++++ Task data
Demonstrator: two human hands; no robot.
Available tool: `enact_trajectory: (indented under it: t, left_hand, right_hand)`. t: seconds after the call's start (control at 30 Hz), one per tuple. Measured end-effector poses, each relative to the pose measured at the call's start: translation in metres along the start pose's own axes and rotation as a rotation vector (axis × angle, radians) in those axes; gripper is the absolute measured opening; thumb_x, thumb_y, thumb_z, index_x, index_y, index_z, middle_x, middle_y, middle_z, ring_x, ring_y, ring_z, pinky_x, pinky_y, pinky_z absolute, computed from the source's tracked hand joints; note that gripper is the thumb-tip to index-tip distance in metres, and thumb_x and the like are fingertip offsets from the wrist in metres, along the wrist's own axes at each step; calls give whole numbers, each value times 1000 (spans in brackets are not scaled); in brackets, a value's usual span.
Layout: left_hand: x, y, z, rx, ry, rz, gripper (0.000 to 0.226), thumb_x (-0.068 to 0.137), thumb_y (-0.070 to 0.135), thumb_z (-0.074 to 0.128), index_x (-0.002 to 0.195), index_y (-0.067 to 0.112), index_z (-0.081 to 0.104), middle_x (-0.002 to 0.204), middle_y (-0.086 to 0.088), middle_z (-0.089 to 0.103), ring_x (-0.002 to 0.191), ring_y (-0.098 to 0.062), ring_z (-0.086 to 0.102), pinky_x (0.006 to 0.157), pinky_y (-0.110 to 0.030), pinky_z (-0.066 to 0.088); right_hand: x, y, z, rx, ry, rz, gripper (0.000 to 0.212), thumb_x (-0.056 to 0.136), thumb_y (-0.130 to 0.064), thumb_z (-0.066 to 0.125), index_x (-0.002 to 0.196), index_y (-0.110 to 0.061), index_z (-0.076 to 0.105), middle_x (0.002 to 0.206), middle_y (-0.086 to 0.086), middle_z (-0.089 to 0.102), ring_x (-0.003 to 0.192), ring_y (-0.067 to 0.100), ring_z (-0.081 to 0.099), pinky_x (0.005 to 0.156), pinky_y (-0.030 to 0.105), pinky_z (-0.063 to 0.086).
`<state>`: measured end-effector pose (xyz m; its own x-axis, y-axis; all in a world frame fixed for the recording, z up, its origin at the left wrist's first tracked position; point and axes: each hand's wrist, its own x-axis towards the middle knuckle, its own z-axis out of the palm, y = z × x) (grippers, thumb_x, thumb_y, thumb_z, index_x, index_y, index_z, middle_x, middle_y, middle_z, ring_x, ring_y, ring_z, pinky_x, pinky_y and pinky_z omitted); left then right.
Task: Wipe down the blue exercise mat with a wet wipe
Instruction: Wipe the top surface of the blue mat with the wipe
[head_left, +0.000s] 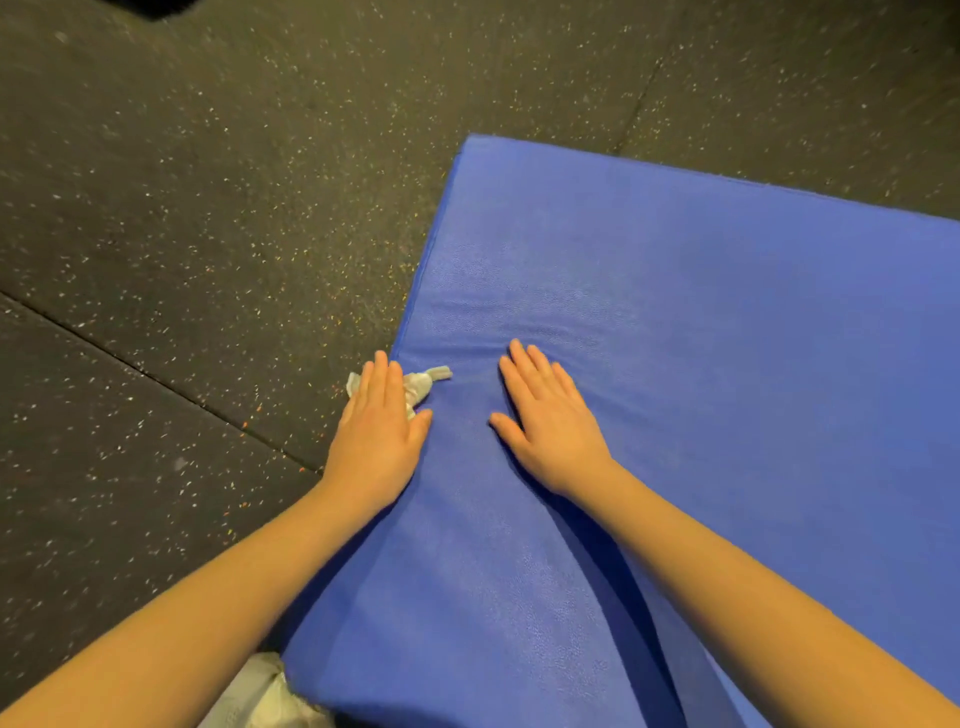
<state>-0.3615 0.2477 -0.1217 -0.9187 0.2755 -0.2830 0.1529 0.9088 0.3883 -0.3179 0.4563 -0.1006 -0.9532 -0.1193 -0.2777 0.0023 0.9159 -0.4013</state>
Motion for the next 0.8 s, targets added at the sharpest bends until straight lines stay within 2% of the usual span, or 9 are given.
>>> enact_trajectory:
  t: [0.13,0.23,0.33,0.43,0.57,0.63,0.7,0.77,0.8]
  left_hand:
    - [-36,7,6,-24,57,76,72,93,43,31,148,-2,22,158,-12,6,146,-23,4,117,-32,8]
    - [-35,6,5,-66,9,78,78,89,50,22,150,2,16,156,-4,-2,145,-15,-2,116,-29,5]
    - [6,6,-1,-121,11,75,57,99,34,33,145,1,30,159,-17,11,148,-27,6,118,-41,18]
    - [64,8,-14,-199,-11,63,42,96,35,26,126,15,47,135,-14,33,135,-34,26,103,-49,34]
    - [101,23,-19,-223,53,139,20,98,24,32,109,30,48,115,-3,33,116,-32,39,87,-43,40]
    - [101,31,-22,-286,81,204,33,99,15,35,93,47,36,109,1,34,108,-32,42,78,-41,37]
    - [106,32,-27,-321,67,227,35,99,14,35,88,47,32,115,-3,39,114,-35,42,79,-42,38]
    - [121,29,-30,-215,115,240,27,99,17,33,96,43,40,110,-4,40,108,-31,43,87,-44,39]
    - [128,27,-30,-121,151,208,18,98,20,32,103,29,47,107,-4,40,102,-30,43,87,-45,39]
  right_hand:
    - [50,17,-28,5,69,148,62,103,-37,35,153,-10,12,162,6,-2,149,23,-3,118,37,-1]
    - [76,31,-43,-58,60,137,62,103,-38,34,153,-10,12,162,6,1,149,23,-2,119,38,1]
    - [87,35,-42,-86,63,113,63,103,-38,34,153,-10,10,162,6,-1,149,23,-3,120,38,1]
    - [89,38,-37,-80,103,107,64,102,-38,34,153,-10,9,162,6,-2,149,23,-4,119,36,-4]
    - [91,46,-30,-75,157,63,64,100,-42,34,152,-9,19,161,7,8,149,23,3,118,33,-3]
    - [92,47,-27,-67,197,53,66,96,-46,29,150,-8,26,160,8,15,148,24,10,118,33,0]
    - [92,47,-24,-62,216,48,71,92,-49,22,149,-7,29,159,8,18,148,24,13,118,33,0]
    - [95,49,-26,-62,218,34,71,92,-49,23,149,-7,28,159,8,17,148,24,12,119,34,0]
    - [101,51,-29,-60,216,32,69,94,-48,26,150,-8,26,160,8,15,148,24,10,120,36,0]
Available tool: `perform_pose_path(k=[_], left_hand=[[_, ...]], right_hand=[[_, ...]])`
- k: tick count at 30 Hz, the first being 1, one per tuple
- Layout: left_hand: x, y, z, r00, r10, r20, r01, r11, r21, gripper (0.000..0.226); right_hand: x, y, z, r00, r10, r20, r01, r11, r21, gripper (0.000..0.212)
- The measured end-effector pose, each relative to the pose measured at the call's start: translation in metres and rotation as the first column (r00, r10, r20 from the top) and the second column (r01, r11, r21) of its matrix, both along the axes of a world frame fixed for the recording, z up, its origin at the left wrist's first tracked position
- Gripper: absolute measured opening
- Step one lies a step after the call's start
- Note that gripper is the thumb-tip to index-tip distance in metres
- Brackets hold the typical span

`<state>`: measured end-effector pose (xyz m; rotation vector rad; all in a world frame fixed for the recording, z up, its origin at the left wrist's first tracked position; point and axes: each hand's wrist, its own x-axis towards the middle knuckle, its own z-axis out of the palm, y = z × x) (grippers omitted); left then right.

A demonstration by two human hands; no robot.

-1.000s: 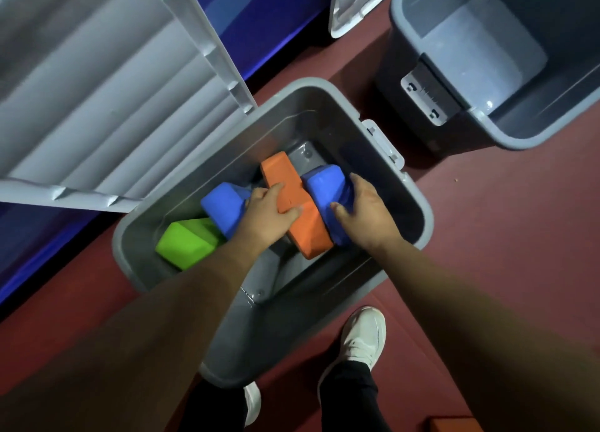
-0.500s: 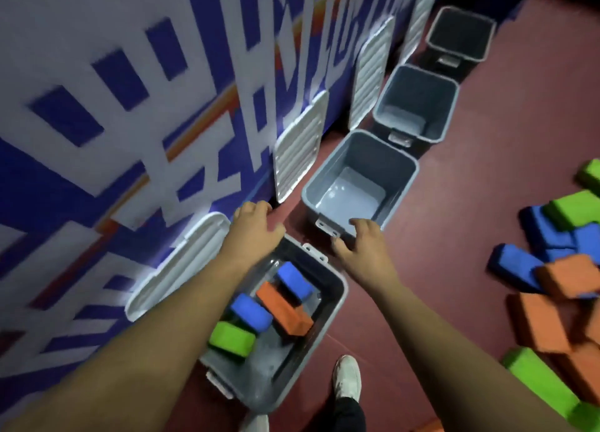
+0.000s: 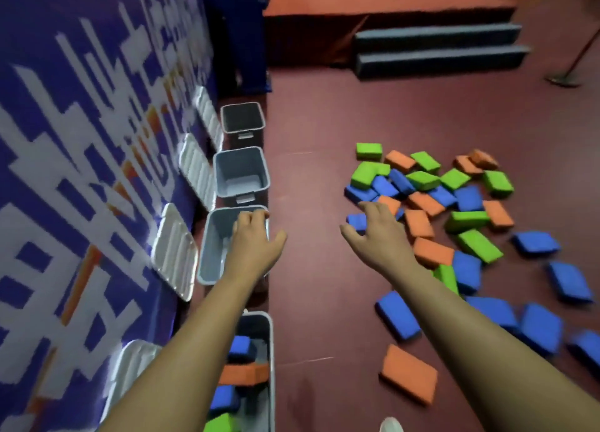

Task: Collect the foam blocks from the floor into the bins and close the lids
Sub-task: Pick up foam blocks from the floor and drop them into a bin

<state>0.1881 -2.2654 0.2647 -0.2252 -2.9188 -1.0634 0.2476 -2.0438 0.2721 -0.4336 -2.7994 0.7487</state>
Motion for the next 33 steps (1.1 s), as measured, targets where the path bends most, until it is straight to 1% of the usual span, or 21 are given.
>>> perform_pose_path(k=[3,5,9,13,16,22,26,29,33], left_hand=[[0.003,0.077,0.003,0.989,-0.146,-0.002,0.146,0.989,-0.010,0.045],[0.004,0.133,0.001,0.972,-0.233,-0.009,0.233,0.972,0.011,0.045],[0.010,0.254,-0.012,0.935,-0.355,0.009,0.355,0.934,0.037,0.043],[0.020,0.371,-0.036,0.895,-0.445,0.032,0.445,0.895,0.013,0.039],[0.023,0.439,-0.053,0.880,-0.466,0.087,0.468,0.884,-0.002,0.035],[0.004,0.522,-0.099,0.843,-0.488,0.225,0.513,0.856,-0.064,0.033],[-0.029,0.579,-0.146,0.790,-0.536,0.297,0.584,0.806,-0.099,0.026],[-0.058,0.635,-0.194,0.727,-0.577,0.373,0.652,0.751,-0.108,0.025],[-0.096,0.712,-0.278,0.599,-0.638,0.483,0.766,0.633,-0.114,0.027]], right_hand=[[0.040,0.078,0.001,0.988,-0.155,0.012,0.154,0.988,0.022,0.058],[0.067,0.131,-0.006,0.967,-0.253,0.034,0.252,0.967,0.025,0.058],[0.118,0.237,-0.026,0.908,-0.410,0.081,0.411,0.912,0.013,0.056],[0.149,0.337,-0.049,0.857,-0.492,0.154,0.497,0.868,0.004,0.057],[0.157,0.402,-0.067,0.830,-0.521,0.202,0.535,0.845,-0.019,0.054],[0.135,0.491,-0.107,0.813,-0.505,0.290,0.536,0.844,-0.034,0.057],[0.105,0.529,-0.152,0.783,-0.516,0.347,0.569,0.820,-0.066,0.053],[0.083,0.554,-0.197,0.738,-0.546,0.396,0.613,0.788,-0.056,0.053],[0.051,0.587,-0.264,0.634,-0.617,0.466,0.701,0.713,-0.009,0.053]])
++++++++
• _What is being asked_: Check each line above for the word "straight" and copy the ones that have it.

• _Exercise solution_:
Motion for the next 0.8 s, targets added at the sharpest bends until straight lines stay within 2% of the usual span, or 9 are given.
Motion for the next 33 steps (1.1 s), as measured, targets where the path bends most, until it is straight to 1% of the usual span, or 21 are given.

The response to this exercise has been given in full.